#### TASK PROMPT
Could you print every line from the first one of the records below through the line containing "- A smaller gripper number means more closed", with both included and nothing else?

Segment Start: INPUT DATA

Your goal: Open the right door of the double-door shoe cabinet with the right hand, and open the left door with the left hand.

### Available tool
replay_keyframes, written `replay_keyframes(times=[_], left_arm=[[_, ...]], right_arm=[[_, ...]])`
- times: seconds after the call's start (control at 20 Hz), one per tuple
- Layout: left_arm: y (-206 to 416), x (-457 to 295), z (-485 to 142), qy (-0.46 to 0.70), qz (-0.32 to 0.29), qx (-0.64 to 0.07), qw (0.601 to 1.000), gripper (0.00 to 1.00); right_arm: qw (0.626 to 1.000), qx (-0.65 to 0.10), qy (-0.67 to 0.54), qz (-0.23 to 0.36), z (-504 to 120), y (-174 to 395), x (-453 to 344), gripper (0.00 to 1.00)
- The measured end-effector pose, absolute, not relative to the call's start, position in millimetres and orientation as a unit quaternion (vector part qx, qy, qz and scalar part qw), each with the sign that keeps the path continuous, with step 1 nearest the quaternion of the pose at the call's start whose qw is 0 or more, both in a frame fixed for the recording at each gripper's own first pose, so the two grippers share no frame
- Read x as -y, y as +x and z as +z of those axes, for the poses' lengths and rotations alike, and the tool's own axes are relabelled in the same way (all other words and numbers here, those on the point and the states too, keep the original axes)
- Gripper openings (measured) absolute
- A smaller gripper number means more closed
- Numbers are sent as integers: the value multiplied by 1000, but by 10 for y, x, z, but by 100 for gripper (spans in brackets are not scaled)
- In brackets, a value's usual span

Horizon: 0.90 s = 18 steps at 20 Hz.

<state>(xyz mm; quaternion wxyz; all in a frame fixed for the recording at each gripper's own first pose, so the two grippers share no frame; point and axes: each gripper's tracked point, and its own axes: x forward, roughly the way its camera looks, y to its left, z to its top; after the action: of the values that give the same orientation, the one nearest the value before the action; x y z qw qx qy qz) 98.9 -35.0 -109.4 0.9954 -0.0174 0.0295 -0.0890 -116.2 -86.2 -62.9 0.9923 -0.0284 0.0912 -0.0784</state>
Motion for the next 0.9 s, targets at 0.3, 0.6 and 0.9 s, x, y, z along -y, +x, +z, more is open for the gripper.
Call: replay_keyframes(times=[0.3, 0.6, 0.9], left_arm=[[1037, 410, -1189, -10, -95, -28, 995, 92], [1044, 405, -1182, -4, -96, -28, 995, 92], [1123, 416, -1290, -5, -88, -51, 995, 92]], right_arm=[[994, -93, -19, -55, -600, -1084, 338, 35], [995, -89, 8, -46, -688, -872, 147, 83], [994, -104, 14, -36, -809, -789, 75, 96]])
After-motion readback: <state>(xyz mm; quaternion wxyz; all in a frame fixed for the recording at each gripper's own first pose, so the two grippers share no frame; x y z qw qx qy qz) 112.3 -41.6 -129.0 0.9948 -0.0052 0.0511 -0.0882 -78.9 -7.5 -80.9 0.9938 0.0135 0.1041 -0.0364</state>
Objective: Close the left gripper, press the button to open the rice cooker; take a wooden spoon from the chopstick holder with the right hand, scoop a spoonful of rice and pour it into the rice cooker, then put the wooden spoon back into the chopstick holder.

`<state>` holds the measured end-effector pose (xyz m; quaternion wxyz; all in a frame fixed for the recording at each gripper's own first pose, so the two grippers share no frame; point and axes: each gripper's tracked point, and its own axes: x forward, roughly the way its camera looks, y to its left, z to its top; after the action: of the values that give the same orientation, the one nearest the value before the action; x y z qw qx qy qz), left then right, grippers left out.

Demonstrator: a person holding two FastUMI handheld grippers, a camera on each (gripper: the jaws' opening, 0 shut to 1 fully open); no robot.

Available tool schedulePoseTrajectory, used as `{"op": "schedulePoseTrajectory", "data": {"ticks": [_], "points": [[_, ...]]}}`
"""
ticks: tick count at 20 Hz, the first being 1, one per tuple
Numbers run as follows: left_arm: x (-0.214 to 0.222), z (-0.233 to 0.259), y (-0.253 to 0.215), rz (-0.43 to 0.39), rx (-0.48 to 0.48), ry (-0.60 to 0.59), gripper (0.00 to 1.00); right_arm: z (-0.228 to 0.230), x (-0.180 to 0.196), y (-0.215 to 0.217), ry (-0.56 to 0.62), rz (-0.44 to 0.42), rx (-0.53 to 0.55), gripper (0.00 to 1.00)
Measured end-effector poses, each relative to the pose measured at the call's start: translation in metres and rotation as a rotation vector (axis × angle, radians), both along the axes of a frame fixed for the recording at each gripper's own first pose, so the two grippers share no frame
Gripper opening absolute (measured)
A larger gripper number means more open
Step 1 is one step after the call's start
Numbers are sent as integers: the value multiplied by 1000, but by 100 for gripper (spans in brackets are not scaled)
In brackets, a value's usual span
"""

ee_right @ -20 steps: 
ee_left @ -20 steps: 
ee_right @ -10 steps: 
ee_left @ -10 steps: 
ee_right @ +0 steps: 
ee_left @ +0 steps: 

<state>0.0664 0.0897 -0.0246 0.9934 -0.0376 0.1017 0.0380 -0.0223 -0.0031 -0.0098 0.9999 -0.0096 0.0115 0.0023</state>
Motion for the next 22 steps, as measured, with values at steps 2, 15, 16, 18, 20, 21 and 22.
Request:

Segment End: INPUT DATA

#### REPLY TO THE TASK
Your goal: Open the right door of the double-door shoe cabinet with the right hand, and open the left door with the left hand.

### Available tool
replay_keyframes, written `replay_keyframes(times=[_], left_arm=[[_, ...]], right_arm=[[_, ...]])`
- times: seconds after the call's start (control at 20 Hz), one per tuple
- Layout: left_arm: y (-206 to 416), x (-457 to 295), z (-485 to 142), qy (-0.46 to 0.70), qz (-0.32 to 0.29), qx (-0.64 to 0.07), qw (0.601 to 1.000), gripper (0.00 to 1.00); right_arm: qw (0.626 to 1.000), qx (-0.65 to 0.10), qy (-0.67 to 0.54), qz (-0.23 to 0.36), z (-504 to 120), y (-174 to 395), x (-453 to 344), gripper (0.00 to 1.00)
- The measured end-effector pose, absolute, not relative to the call's start, position in millimetres and orientation as a unit quaternion (vector part qx, qy, qz and scalar part qw), each with the sign that keeps the path continuous, with step 1 nearest the quaternion of the pose at the call's start whose qw is 0 or more, both in a frame fixed for the recording at each gripper's own first pose, so the two grippers share no frame
- Read x as -y, y as +x and z as +z of those axes, for the poses' lengths and rotations alike, and the tool's own axes are relabelled in the same way (all other words and numbers here, those on the point and the states too, keep the original axes)
- Gripper openings (measured) absolute
- A smaller gripper number means more closed

No further work is required for this exercise.